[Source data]
----------

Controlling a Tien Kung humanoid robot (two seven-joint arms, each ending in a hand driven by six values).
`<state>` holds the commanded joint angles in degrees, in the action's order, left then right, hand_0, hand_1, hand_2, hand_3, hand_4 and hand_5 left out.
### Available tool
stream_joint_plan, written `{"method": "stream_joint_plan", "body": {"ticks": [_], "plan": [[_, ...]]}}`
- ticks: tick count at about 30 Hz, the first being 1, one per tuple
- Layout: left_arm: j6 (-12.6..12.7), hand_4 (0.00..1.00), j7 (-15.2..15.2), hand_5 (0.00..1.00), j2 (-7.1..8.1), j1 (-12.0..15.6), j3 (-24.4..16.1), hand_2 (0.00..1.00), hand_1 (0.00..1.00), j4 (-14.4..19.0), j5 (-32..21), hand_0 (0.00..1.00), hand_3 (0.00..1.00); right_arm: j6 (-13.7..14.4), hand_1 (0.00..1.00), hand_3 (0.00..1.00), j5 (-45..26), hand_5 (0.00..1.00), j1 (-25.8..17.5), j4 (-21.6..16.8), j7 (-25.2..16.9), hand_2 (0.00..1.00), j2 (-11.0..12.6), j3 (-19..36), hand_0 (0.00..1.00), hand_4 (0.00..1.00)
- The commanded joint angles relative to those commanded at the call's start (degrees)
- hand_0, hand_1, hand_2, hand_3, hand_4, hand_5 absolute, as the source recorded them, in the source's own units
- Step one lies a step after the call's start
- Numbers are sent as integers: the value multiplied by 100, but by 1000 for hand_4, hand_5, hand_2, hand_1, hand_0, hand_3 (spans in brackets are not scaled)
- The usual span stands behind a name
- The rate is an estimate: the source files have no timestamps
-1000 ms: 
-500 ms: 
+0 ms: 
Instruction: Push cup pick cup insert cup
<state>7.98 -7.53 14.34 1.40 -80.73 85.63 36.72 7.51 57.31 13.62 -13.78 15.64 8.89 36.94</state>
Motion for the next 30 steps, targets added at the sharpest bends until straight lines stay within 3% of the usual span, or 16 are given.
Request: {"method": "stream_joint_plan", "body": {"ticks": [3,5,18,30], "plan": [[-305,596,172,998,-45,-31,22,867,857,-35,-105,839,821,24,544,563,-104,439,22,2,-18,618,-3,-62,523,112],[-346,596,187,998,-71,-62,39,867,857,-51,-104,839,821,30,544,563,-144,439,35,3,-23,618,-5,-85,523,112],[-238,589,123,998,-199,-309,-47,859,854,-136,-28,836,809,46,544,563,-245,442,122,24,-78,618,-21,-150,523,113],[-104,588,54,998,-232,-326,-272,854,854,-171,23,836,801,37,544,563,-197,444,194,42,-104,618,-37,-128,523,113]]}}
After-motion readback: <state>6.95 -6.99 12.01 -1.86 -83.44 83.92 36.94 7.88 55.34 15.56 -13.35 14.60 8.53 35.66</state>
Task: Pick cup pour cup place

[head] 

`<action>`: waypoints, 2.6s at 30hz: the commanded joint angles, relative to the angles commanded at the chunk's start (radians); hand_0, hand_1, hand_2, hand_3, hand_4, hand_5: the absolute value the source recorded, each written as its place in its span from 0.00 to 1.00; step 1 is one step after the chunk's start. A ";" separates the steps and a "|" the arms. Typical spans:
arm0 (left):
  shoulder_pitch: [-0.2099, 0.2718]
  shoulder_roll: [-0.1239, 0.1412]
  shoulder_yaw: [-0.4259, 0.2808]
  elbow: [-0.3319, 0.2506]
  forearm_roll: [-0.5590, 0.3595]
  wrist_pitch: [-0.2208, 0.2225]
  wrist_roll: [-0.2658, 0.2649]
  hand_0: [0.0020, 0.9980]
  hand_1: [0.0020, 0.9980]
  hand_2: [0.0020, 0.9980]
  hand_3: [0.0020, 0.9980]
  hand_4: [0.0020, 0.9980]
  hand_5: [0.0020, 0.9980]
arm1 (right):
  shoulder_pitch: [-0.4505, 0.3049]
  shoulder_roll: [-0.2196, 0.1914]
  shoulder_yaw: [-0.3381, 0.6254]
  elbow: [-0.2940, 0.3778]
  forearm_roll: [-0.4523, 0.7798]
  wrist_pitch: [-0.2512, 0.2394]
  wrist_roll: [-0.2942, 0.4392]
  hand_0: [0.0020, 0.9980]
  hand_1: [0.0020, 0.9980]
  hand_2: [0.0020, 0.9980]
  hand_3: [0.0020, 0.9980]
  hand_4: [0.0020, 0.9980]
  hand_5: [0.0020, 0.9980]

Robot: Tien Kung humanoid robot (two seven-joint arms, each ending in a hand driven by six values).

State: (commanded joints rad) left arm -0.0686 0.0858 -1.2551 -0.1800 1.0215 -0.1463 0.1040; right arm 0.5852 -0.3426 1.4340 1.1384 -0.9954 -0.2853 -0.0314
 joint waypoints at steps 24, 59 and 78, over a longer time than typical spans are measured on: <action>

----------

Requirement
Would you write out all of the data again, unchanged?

Worked solution
Controlling a Tien Kung humanoid robot (two seven-joint arms, each ending in a hand driven by six values).
`<state>` holds the commanded joint angles in degrees, in the action's order, left then right, hand_0, hand_1, hand_2, hand_3, hand_4 and hand_5 left out.
### Available tool
stream_joint_plan, written `{"method": "stream_joint_plan", "body": {"ticks": [_], "plan": [[_, ...]]}}`
- ticks: tick count at about 30 Hz, the first being 1, one per tuple
- Layout: left_arm: j6 (-12.6..12.7), hand_4 (0.00..1.00), j7 (-15.2..15.2), hand_5 (0.00..1.00), j2 (-7.1..8.1), j1 (-12.0..15.6), j3 (-24.4..16.1), hand_2 (0.00..1.00), hand_1 (0.00..1.00), j4 (-14.4..19.0), j5 (-32..21), hand_0 (0.00..1.00), hand_3 (0.00..1.00); right_arm: j6 (-13.7..14.4), hand_1 (0.00..1.00), hand_3 (0.00..1.00), j5 (-45..26), hand_5 (0.00..1.00), j1 (-25.8..17.5), j4 (-21.6..16.8), j7 (-25.2..16.9), hand_2 (0.00..1.00), j2 (-11.0..12.6), j3 (-19..36), hand_0 (0.00..1.00), hand_4 (0.00..1.00)
- The commanded joint angles relative to those commanded at the call's start (degrees)
- hand_0, hand_1, hand_2, hand_3, hand_4, hand_5 absolute, as the source recorded them, in the source's own units
- Step one lies a step after the call's start
- Numbers are sent as integers: the value multiplied by 100, but by 1000 for hand_4, hand_5, hand_2, hand_1, hand_0, hand_3 (spans in brackets are not scaled)
- The usual span stands behind a name
- The rate is an estimate: the source files have no timestamps
-1000 ms: 
-500 ms: 
+0 ms: 
Instruction: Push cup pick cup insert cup
<state>7.98 -7.53 14.34 1.40 -80.73 85.63 36.72 7.51 57.31 13.62 -13.78 15.64 8.89 36.94</state>
Motion for the next 30 steps, targets added at the sharpest bends until straight lines stay within 3% of the usual span, or 16 are given.
Request: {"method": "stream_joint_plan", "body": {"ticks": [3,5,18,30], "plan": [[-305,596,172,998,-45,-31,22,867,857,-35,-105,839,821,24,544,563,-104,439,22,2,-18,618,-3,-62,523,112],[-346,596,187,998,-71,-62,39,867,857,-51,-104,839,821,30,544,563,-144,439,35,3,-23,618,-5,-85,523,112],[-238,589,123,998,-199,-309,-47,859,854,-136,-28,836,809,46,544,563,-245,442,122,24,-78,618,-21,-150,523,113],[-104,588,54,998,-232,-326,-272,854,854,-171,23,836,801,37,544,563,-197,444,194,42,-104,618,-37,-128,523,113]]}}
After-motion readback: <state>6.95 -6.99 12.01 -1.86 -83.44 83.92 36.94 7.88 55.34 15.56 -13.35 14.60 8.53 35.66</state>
Task: Pick cup pour cup place

[head] 

`<action>`: waypoints, 2.6s at 30hz: the commanded joint angles, relative to the angles commanded at the chunk's start (radians); hand_0, hand_1, hand_2, hand_3, hand_4, hand_5: the absolute value the source recorded, each written as its place in its span from 0.00 to 1.00; step 1 is one step after the chunk's start. A ";" separates the steps and a "|" the arms. Typical spans:
arm0 (left):
  shoulder_pitch: [-0.2099, 0.2718]
  shoulder_roll: [-0.1239, 0.1412]
  shoulder_yaw: [-0.4259, 0.2808]
  elbow: [-0.3319, 0.2506]
  forearm_roll: [-0.5590, 0.3595]
  wrist_pitch: [-0.2208, 0.2225]
  wrist_roll: [-0.2658, 0.2649]
  hand_0: [0.0020, 0.9980]
  hand_1: [0.0020, 0.9980]
  hand_2: [0.0020, 0.9980]
  hand_3: [0.0020, 0.9980]
  hand_4: [0.0020, 0.9980]
  hand_5: [0.0020, 0.9980]
arm1 (right):
  shoulder_pitch: [-0.4505, 0.3049]
  shoulder_roll: [-0.2196, 0.1914]
  shoulder_yaw: [-0.3381, 0.6254]
  elbow: [-0.2940, 0.3778]
  forearm_roll: [-0.4523, 0.7798]
  wrist_pitch: [-0.2512, 0.2394]
  wrist_roll: [-0.2942, 0.4392]
  hand_0: [0.0020, 0.9980]
  hand_1: [0.0020, 0.9980]
  hand_2: [0.0020, 0.9980]
  hand_3: [0.0020, 0.9980]
  hand_4: [0.0020, 0.9980]
  hand_5: [0.0020, 0.9980]

Robot: Tien Kung humanoid robot (two seven-joint arms, each ending in a hand driven by six values).

State: (commanded joints rad) left arm -0.0686 0.0858 -1.2551 -0.1800 1.0215 -0.1463 0.1040; right arm 0.5852 -0.3426 1.4340 1.1384 -0.9954 -0.2853 -0.0314
 joint waypoints at steps 24, 59 and 78, over a longer time than typical spans are measured on: <action>

This exercise calls for no further output.